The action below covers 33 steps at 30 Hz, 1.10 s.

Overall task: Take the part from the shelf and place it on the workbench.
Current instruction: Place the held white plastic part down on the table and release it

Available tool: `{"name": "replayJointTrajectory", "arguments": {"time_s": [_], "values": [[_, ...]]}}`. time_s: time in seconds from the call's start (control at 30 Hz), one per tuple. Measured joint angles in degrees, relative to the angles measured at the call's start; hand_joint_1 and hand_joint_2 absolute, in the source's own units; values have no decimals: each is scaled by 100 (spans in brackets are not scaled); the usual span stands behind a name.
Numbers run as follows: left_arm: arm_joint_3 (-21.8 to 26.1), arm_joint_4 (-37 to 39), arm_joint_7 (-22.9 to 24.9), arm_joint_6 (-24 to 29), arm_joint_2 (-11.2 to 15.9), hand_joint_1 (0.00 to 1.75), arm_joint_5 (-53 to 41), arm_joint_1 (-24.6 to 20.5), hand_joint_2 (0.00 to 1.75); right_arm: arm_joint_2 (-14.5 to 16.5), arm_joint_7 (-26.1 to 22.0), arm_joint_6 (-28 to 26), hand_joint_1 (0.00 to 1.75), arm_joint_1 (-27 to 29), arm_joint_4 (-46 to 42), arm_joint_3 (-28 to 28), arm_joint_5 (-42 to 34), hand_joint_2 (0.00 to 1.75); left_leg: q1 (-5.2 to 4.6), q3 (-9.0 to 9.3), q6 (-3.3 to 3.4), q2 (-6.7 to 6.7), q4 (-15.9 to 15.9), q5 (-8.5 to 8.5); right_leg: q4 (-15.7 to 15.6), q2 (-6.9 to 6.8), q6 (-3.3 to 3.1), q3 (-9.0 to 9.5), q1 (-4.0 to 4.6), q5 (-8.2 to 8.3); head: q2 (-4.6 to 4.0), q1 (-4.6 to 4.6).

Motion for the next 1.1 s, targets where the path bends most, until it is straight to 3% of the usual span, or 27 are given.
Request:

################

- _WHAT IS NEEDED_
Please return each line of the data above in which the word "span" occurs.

- _TASK SOLUTION_
Available tool: `{"name": "replayJointTrajectory", "arguments": {"time_s": [_], "values": [[_, ...]]}}`. time_s: time in seconds from the call's start (control at 30 Hz), one per tuple. Measured joint angles in degrees, relative to the angles measured at the call's start; hand_joint_1 and hand_joint_2 absolute, in the source's own units; values have no decimals: each is scaled by 100 (spans in brackets are not scaled); the usual span stands behind a name.
Motion for the next 1.1 s, targets where the path bends most, until it is straight to 3% of the usual span, or 27 are given.

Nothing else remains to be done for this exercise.